By Giuseppe Fonte
ROME (Reuters) – Italian Prime Minister Mario Draghi’s government plans to temporarily hire more than 22,000 public administration staff to help implement Italy’s five-year Recovery Plan, according to a draft decree seen by Reuters.
Italy is eligible for more than 200 billion euros ($242.20 billion) in grants and cheap loans from the EU’s Recovery Fund, making it the biggest beneficiary of the 750 billion euro kitty set up to help the bloc’s 27 countries recover from the COVID-19 pandemic.
The decree to be approved by the cabinet on Friday is part of a broader package of measures and reforms promised to the European Commission to obtain a first 25-billion euro tranche by the end of August.
Italy has been curbing its public sector employment for many years through blocks on turnover, in an attempt to cut spending and debt. Comparative Eurostat data showed that at the end of 2018 some 13% of Italian workers were employed by the government, compared with an EU average of 16%.
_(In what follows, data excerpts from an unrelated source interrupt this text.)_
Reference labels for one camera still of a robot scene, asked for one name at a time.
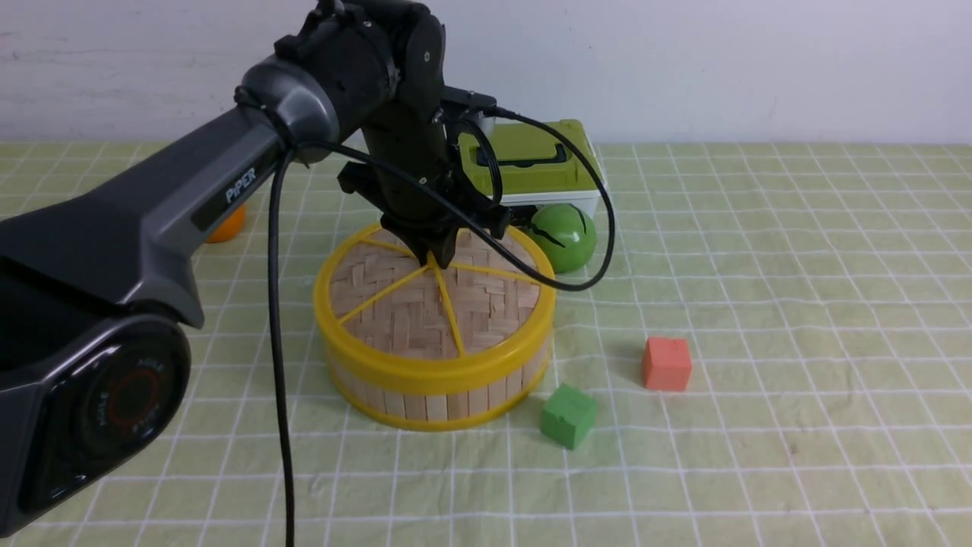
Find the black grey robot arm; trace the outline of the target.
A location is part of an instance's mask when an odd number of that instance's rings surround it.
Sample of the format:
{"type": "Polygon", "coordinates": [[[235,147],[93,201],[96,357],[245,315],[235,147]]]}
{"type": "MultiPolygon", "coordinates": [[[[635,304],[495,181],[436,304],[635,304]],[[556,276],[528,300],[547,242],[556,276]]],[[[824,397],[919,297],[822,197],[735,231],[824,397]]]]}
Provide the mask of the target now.
{"type": "Polygon", "coordinates": [[[2,251],[2,536],[116,470],[169,425],[204,325],[191,259],[268,178],[360,131],[372,165],[347,193],[422,258],[459,229],[500,238],[447,128],[481,128],[495,98],[444,82],[444,25],[413,1],[320,1],[275,42],[234,106],[75,198],[7,218],[2,251]]]}

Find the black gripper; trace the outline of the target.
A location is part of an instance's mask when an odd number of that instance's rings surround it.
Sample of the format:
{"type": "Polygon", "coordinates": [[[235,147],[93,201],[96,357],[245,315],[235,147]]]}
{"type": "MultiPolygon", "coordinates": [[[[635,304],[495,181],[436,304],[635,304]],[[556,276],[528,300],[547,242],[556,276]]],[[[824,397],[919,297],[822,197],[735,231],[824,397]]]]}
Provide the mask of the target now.
{"type": "Polygon", "coordinates": [[[367,152],[345,163],[338,183],[382,214],[381,224],[406,245],[420,266],[433,259],[448,269],[455,257],[459,229],[478,227],[500,239],[510,225],[501,202],[499,163],[488,142],[489,118],[443,120],[437,107],[423,122],[401,103],[379,110],[362,129],[367,152]],[[462,166],[459,135],[470,134],[483,147],[492,198],[476,189],[462,166]]]}

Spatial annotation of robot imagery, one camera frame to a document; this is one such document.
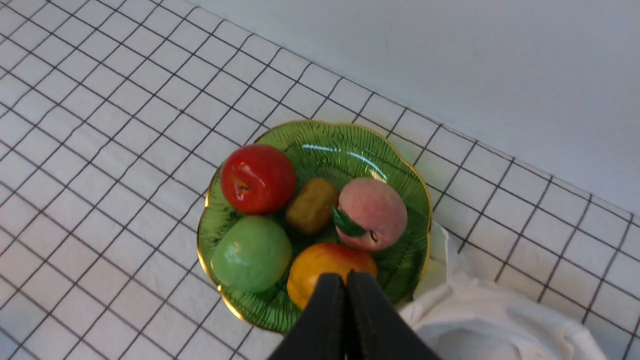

The vast majority of the hires will go to the judicial sector. Speeding up Italy’s notoriously slow legal proceedings is one the priority areas for reform pledged to the EU.
Under the draft, some 16,500 officials will be hired to so-called “trial offices,” which aims to accelerate court procedures by giving judges qualified support staff. The contracts have a maximum duration of two years and nine months.
An additional 5,410 people will be deployed in other parts of the justice system, the draft showed.
To help the Treasury monitor the progress of Italy’s investment plan, 500 short-term staff are to be assigned to the state accounting office.
Governance of Italy’s Recovery and Resilience Plan will be run by Draghi and key ministers, while the economy ministry is responsible for drawing attention to any hitches in the progress of investments.